El investigador diseñó un estudio epidemiológico durante 24 meses, en el que realizó visitas bimensuales a 504 productores de leche con el propósito de recolectar información a nivel hato, individuo y cuartos (o glándulas mamarias).

En este proceso se recolectaron datos de 4.233 animales en producción, 133 casos de enfermedad y 53 muestras de leche de cuartos afectados que se analizaron a través de técnicas estadísticas con el fin de encontrar la asociación entre los factores evaluados y la presentación de mastitis clínica y subclínica, forma sintomática y asintomática de la enfermedad respectivamente.

A partir de ahí se estableció que la tasa de incidencia de mastitis clínica y subclínica varió entre 2-4 casos y 8-20 casos por cada 100 animales al año, para mastitis clínica y subclínica respectivamente, mientras que la mayoría de las infecciones identificadas en este estudio fueron causadas por estafilococos coagulasa negativo –colonizantes habituales de la piel y las mucosas, causantes de enfermedades urinarias– y estreptococos ambientales, es decir aquellos cuyo reservorio primario es el lugar donde viven las vacas.

Falta de higiene, principal factor de riesgo

La aparición de mastitis se asoció con factores tanto individuales –como el grado de suciedad de la glándula mamaria y la presencia lesiones en los pezones– como a nivel de hato: el uso de ropa sucia o no adecuada para ordeñar, la mala calidad percibida del agua usada para lavar los pezones, la falta de aseo de las manos y el inadecuado uso del desinfectante preordeño.

“El riesgo varió casi de 2 a 5 veces o más en las fincas que no tenían este tipo de manejo”, comenta el magíster, quien hizo énfasis en la presencia de heridas en los pezones de los animales –papilomas, hiperqueratosis, prolapsos en la punta– como una de las variables que más se relacionó con la mastitis clínica y subclínica.

Además se identificaron otros factores de riesgo como la cantidad de vacas presentes en la finca. Cuantos más animales tuviera un hato, mayor riesgo había de presentar mastitis clínica porque una rutina de ordeño menos eficiente facilita la trasmisión, mientras que estos ambientes en los que el manejo no es tan cuidadoso también benefician la aparición de la forma subclínica por la formación de fuentes de bacterias.

Adoptar planes de mejora

El magíster señala que el objetivo de estos estudios es diseñar estrategias de control específicas para los animales de los hatos que fueron evaluados para prevenir la dispersión de la enfermedad y controlar los problemas que les genera a los animales y a los productores.

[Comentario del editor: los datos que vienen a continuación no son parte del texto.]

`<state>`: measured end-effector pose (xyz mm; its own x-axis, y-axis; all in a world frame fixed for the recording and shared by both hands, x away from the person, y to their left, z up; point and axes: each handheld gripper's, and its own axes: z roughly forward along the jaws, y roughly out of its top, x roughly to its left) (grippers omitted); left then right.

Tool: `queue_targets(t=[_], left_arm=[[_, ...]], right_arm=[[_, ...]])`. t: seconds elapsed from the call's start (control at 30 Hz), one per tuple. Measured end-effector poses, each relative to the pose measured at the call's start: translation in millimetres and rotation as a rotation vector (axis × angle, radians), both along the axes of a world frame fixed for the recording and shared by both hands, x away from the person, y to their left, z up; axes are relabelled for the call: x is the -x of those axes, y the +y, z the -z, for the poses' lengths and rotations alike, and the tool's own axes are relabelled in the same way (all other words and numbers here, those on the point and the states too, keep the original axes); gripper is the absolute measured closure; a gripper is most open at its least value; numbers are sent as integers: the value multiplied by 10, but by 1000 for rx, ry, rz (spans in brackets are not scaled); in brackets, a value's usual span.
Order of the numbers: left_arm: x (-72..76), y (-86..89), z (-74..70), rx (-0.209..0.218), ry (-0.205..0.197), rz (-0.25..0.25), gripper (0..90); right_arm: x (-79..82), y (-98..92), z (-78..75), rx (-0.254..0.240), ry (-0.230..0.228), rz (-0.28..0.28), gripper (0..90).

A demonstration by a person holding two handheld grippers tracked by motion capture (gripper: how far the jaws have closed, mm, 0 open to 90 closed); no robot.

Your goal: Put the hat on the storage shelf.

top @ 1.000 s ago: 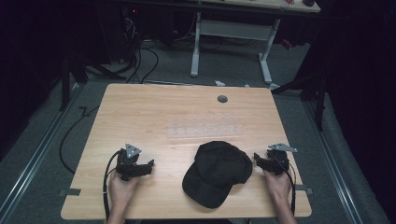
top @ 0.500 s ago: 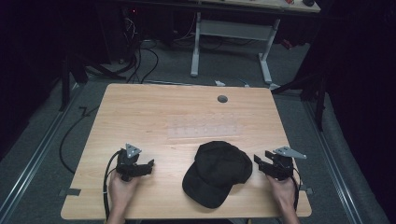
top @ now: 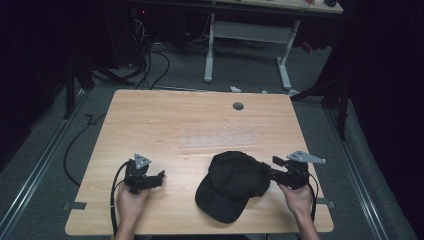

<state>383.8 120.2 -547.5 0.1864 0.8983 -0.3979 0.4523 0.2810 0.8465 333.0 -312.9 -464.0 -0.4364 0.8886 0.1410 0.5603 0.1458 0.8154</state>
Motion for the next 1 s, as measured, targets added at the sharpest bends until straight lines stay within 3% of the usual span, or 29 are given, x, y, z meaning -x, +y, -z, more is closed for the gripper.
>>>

A partir de la información identificada, los pequeños productores de Ubaté saben cuáles aspectos deben mejorar en el manejo de los animales y de su ordeño para controlar la dispersión de la mastitis evitando la aparición de nuevos casos, uno de los objetivos de esta investigación que surgió en el marco del proyecto “Innovación, ciencia y tecnología para los productores de leche en la Provincia de Ubaté, Cundinamarca”, dirigido por el profesor Juan Evangelista Carulla.